# INSTRUCTIONS TO FOLLOW:
Would you retype the listing word for word, skipping its pictures?

# DATASET EXTRACT:
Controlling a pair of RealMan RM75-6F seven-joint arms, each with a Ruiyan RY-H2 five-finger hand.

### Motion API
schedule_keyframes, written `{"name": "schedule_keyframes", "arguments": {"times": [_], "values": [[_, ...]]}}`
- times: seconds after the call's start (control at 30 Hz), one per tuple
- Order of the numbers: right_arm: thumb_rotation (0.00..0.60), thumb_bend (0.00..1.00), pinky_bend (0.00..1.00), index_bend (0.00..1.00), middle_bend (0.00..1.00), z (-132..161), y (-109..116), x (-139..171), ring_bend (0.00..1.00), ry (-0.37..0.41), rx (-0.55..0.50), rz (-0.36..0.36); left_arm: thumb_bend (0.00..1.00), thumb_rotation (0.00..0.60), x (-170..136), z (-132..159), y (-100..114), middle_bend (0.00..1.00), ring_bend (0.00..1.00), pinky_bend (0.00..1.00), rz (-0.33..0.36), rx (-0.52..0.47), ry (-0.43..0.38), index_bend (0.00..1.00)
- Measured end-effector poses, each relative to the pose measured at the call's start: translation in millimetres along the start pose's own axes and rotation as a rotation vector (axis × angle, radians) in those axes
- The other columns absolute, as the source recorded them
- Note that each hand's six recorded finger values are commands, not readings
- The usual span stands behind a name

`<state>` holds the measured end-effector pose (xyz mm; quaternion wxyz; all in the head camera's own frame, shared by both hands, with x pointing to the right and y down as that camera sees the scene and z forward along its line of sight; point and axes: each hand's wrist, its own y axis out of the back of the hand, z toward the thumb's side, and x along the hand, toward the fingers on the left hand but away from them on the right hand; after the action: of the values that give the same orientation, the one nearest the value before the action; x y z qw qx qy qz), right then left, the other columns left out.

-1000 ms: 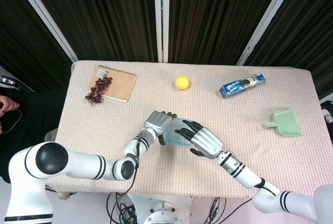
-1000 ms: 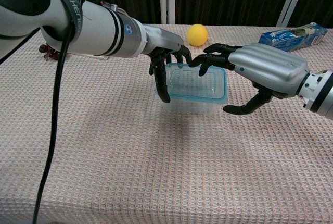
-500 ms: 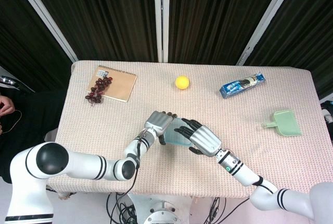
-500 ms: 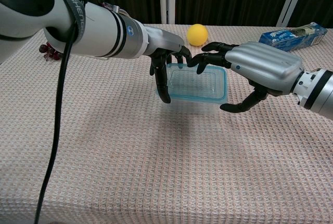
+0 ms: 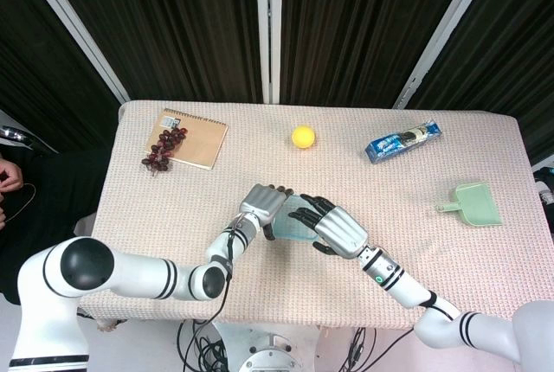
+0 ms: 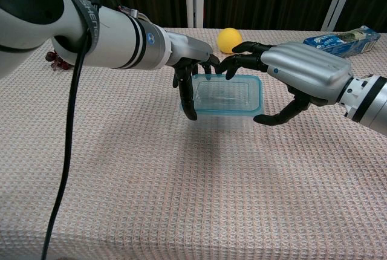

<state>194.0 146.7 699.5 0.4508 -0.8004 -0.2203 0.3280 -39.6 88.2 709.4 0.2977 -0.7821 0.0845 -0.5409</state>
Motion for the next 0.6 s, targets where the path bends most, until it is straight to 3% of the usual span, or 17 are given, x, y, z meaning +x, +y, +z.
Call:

# ANSWER TO THE PROBLEM:
Controlling a pair of RealMan RM75-6F seven-joint arms, each with a Ruiyan RY-H2 five-finger hand.

### Motion API
schedule_keyframes, written `{"name": "schedule_keyframes", "arguments": {"times": [_], "values": [[_, ...]]}}`
- times: seconds after the call's start (control at 30 Hz), one per tuple
- Order of the numbers: right_arm: thumb_rotation (0.00..0.60), thumb_bend (0.00..1.00), pinky_bend (0.00..1.00), index_bend (0.00..1.00), middle_bend (0.00..1.00), z (-132..161), y (-109..116), x (-139..171), ring_bend (0.00..1.00), ry (-0.37..0.41), rx (-0.55..0.50), rz (-0.36..0.36); left_arm: thumb_bend (0.00..1.00), thumb_rotation (0.00..0.60), x (-170..136), z (-132..159), y (-100..114), middle_bend (0.00..1.00), ring_bend (0.00..1.00), pinky_bend (0.00..1.00), rz (-0.33..0.36), rx (-0.52..0.47), ry (-0.43..0.38), index_bend (0.00..1.00)
- Measured end-effector poses, each relative to the pose measured at the call's start: translation in millimetres along the start pose's own axes and rotation as a rotation vector (axis × angle, radians) in those axes
- The other columns absolute, as the source recorded them
- Note that each hand's six recorded finger values are commands, not readings
- The usual span stands behind a name

`<state>` holds the measured end-effector pose (xyz mm; quaternion wxyz; all in the head camera's own frame, shared by both hands, with x pointing to the right and y down as that camera sees the scene and z forward along its line of sight; point and axes: each hand's wrist, its own y axis out of the back of the hand, z toward the thumb's side, and x along the hand, toward the fingers on the left hand but away from them on the right hand; after the action: of the values that give the same orientation, the one nearest the value before the action; x y z qw qx qy qz), right then left, the other columns left out.

-1000 ms: 
-1000 ms: 
-500 ms: 
-500 ms: 
+0 ms: 
+0 ms: 

<state>194.0 146.7 699.5 0.4508 -0.8004 -0.2203 0.3280 -39.6 88.2 709.4 0.2977 -0.7821 0.0845 -0.5409</state>
Motion for the next 0.6 s, targets where the path bends most, until it is straight to 3% of the usual span, or 17 are given, x, y, z meaning +x, +y, +z.
Call:

The exercise concludes with this answer.